REQUIREMENT:
Repeat the listing below in full, exactly.

※ ※ ※

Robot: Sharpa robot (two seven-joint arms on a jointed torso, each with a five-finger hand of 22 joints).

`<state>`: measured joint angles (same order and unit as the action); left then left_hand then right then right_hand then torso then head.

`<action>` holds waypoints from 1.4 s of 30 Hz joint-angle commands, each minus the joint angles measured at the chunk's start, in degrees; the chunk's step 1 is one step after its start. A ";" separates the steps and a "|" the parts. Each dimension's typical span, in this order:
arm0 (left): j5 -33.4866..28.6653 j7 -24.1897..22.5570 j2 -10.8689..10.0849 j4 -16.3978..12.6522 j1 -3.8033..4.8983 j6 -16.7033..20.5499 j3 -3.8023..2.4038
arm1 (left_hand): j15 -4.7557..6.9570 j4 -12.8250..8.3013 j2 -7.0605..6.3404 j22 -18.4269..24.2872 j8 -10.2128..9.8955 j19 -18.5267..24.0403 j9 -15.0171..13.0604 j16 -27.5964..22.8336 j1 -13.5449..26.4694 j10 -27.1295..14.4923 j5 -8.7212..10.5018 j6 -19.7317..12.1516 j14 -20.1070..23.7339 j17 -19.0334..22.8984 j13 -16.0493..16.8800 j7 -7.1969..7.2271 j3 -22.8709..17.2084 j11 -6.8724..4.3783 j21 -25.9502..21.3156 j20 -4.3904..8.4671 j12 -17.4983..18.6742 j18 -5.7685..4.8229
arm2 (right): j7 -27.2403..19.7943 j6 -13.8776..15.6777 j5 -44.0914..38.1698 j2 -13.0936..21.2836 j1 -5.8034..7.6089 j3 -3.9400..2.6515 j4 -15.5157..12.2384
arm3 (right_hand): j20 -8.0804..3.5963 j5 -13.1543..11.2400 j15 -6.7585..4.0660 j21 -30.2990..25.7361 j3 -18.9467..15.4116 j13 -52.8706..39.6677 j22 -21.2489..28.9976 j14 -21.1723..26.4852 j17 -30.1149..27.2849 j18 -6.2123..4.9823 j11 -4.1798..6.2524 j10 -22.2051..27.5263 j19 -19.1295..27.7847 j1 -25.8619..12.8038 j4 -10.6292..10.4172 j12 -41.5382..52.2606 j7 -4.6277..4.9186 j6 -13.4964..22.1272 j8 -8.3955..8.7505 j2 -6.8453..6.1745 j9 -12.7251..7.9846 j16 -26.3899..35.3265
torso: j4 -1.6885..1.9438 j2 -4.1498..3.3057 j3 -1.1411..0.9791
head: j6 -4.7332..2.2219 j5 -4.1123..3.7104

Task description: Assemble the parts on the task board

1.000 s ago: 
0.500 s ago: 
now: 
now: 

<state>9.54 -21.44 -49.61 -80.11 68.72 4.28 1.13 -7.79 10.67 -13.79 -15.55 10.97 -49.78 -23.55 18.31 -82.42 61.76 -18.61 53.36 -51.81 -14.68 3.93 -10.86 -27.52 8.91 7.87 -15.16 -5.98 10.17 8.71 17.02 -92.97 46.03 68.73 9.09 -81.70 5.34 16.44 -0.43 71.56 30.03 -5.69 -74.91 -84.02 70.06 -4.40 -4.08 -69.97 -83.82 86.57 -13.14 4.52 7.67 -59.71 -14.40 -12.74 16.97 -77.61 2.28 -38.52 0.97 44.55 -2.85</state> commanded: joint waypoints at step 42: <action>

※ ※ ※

ANSWER TO THIS PROBLEM:
Robot: Sharpa robot (two seven-joint arms on a jointed torso, each with a five-finger hand of 22 joints).

`<state>`: measured joint angles (same order and unit as the action); left then left_hand then right then right_hand then torso then head.

`<action>` holds waypoints from 1.4 s of 30 Hz joint-angle commands, each minus the joint angles measured at the chunk's start, in degrees; the chunk's step 1 is one step after its start. A ";" separates the steps and a "|" the parts. Each dimension's typical span, in this order:
arm0 (left): j5 -33.4866..28.6653 j7 -24.1897..22.5570 j2 -10.8689..10.0849 j4 -16.3978..12.6522 j1 -3.8033..4.8983 j6 -16.7033..20.5499 j3 -3.8023..2.4038
arm1 (left_hand): j15 -4.7557..6.9570 j4 -12.8250..8.3013 j2 -7.0605..6.3404 j22 -18.4269..24.2872 j8 -10.2128..9.8955 j19 -18.5267..24.0403 j9 -15.0171..13.0604 j16 -27.5964..22.8336 j1 -13.5449..26.4694 j10 -27.1295..14.4923 j5 -8.7212..10.5018 j6 -19.7317..12.1516 j14 -20.1070..23.7339 j17 -19.0334..22.8984 j13 -16.0493..16.8800 j7 -7.1969..7.2271 j3 -22.8709..17.2084 j11 -6.8724..4.3783 j21 -25.9502..21.3156 j20 -4.3904..8.4671 j12 -17.4983..18.6742 j18 -5.7685..4.8229
arm2 (right): j7 -27.2403..19.7943 j6 -13.8776..15.6777 j5 -44.0914..38.1698 j2 -13.0936..21.2836 j1 -5.8034..7.6089 j3 -3.9400..2.6515 j4 -15.5157..12.2384
arm3 (right_hand): j20 -8.0804..3.5963 j5 -13.1543..11.2400 j15 -6.7585..4.0660 j21 -30.2990..25.7361 j3 -18.9467..15.4116 j13 -52.8706..39.6677 j22 -21.2489..28.9976 j14 -21.1723..26.4852 j17 -30.1149..27.2849 j18 -6.2123..4.9823 j11 -4.1798..6.2524 j10 -22.2051..27.5263 j19 -19.1295..27.7847 j1 -25.8619..12.8038 j4 -10.6292..10.4172 j12 -41.5382..52.2606 j7 -4.6277..4.9186 j6 -13.4964..22.1272 j8 -8.3955..8.7505 j2 -6.8453..6.1745 j9 -12.7251..7.9846 j16 -26.3899..35.3265
torso: j4 -1.6885..1.9438 j2 -4.1498..3.3057 j3 -1.1411..0.9791
head: j6 -4.7332..2.2219 j5 -4.1123..3.7104

Task description: Assemble the parts on the task board

1.000 s ago: 
0.500 s ago: 
now: 
now: 

<state>9.54 -21.44 -49.61 -80.11 68.72 4.28 1.13 -7.79 10.67 -13.79 -15.55 10.97 -49.78 -23.55 18.31 -82.42 61.76 -18.61 53.36 -51.81 -14.68 3.93 -10.86 -27.52 8.91 7.87 -15.16 -5.98 10.17 8.71 17.02 -92.97 46.03 68.73 9.09 -81.70 5.34 16.44 -0.43 71.56 30.03 -5.69 -74.91 -84.02 70.06 -4.40 -4.08 -69.97 -83.82 86.57 -13.14 4.52 7.67 -59.71 -14.40 -12.74 16.97 -77.61 2.28 -38.52 0.97 44.55 -2.85</state> commanded: joint waypoints at step 42: <action>

This is the complete answer.